Depuis quelques années, les grèves massives et victorieuses se succèdent aux États-Unis. Leur généralisation est-elle possible ? Comment la lutte syndicale fonctionne-t-elle dans ce pays ? Peut-on s’en inspirer en France ? Entretien avec Clément Petitjeann sociologue et maître de conférences en études américaines à l’université Panthéon-Sorbonne.
Après avoir refusé plusieurs fois les propositions de leur direction, les salariés de Boeing ont obtenu, ce 4 novembre 2024, une augmentation de salaire de 38 % sur quatre ans, dont 13 % immédiatement. Comment comprendre la force et la durée de leur grève ?

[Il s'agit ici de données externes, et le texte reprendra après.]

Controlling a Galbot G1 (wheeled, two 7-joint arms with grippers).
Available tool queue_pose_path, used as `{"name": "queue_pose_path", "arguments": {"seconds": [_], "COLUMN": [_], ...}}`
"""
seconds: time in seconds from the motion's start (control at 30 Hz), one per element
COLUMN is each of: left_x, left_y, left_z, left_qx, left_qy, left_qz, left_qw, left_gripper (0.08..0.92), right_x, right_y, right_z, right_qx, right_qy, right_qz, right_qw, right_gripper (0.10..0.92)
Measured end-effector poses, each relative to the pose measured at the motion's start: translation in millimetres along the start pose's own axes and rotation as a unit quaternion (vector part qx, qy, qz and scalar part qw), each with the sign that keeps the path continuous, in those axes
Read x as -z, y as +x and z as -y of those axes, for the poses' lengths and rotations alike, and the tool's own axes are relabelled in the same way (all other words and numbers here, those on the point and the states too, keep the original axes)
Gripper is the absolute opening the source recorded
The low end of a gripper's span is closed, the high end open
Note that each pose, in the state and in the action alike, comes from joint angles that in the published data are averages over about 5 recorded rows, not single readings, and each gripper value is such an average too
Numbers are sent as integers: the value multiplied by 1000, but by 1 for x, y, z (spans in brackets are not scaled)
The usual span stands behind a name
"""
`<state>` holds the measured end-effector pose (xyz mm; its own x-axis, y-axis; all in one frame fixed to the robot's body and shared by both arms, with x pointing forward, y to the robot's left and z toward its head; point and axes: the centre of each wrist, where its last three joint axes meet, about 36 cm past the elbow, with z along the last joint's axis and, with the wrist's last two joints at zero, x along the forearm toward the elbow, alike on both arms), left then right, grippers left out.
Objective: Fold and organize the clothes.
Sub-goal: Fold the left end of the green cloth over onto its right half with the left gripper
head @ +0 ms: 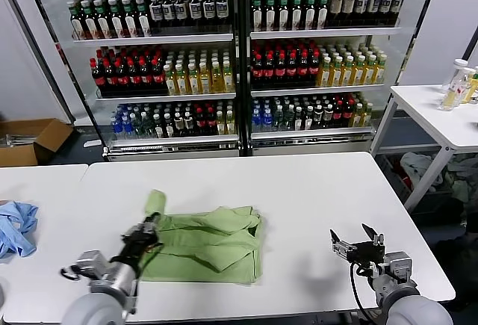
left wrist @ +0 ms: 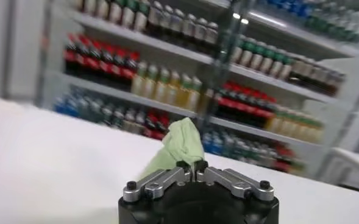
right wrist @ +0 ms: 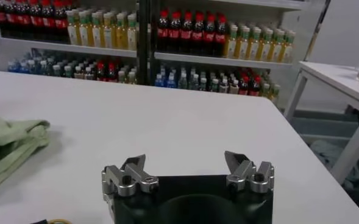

Cette grève, qui dure depuis 7 semaines, est la plus importante depuis celle des salariés de l’automobile, en 2023. Boeing est central dans l’économie américaine. C’est le principal exportateur, il représente 1,6 million d’emplois et collabore avec environ dix mille entreprises sous-traitantes. Près de 33 000 personnes sont couvertes par le syndicat des machinistes, IAM, (International Association of Machinists and Aerospace Workers). Les grévistes ont donc jugé à plusieurs reprises qu’ils pouvaient obtenir plus que ce que le patronat leur proposait, et cela a payé.
Le contexte politique était plutôt favorable, ni Boeing ni l’administration Biden n’avait intérêt à ce que la grève dure. Cela créait une incertitude supplémentaire dans une élection dont la couverture médiatique et les sondages d’opinions laissaient penser qu’elle serait très serrée. Les résultats montrent que ce n’était pas tout à fait le cas – puisque Trump gagne au niveau du collège électoral et du vote populaire. C’était la même chose avec la récente grève des dockers : certains responsables de l’administration Biden – la secrétaire au Travail Julie Su, le secrétaire d’État aux Transports, Pete Buttigieg – ont poussé les armateurs à négocier avec les syndicats.